Thanks les!  That's the way I was leaning too, just wanted to make sure I wasn't overkilling it.

Any advice on dust?

V/R,

Jason


----------



## scarbelly (Jan 27, 2011)

Once you start using the AMNS you will eliminate using any other smoke source in the MES. The smoke is so much more consistant with the AMNS and depending on whether you light one or two ends you can control the amount of smoke you get too.


----------



## jmk2854 (Jan 27, 2011)

Just dropped the hammer on it!  Wicked excited now!  Grabbed the 6x8 and 1# each of maple, cherry and plum!  Hope it gets here before the Super Bowl so I can do my baby backs and rib roast with it.


----------



## les3176 (Jan 27, 2011)

Good deal!!! you'll be happy with the amns for sure.Remember we love qview!!!!! lol


----------



## porked (Jan 27, 2011)

Good move, I had mine delivered exactly a week after I ordered it. You're going to love it.


----------



## venture (Jan 27, 2011)

That was a good choice. The slight difference in price persuaded me.  This unit works even better than I had hoped!


----------



## jjwdiver (Jan 27, 2011)

Good choice going with the AMNS. That is all I have to smoke with here and I love it.


----------



## fpnmf (Jan 27, 2011)

Congrats!

 Craig


----------



## jmk2854 (Jan 27, 2011)

Thanks all, expect qview on Super Bowl Sunday!


----------



## SmokinAl (Jan 28, 2011)

Yep the 6x8 is the way to go!


----------



## Bearcarver (Jan 28, 2011)

I agree with all---good choice-----$5 more for much bigger unit.

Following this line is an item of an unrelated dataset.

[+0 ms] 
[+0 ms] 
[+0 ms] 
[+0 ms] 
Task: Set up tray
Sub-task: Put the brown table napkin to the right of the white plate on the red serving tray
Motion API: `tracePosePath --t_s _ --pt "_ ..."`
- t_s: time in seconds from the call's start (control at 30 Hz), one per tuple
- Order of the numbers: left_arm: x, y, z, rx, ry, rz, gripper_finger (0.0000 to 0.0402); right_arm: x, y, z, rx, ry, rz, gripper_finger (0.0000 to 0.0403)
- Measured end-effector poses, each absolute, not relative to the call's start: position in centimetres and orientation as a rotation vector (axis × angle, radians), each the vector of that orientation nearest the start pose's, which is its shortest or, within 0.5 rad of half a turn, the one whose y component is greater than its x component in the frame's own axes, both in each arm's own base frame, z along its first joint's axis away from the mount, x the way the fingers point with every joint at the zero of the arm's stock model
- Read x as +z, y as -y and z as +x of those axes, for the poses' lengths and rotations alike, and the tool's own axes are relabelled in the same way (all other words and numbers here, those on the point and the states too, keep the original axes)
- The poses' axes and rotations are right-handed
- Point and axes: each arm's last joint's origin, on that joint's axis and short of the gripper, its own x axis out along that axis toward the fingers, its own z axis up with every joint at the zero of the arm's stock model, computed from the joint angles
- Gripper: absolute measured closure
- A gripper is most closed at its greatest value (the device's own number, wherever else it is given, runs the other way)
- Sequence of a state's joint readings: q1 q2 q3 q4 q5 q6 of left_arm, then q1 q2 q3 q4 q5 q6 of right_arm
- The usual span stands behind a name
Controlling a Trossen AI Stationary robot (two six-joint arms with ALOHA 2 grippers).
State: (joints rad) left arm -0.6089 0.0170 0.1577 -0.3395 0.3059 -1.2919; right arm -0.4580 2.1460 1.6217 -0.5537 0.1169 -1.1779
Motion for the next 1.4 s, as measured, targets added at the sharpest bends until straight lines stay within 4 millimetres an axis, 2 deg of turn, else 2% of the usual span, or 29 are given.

And the 6 X 8 fits just as good in a MES 30 as the 6 X 6 does.

6 X 6----------------36 square inches

6 X 8----------------48 square inches

BIG difference!

We Are!

Bear


----------



## beer-b-q (Jan 28, 2011)

Congratulations you will be glad you got the 6x8...


----------



## venture (Jan 28, 2011)

My only complaint about the AMNS is that now I have a patio full of wood that I don't need.


----------



## SmokinAl (Jan 29, 2011)

Yep that say's it all.
 


Venture said:


> My only complaint about the AMNS is that now I have a patio full of wood that I don't need.


----------



## jmk2854 (Jan 29, 2011)

Well now that I know how wonderful it is, it needs to get here!  Order is still "processing".  I'm impatient brothers and sisters!


----------



## laszlo (Feb 6, 2011)

jmk2854 said:


> Just dropped the hammer on it!  Wicked excited now!  Grabbed the 6x8 and 1# each of maple, cherry and plum!  Hope it gets here before the Super Bowl so I can do my baby backs and rib roast with it.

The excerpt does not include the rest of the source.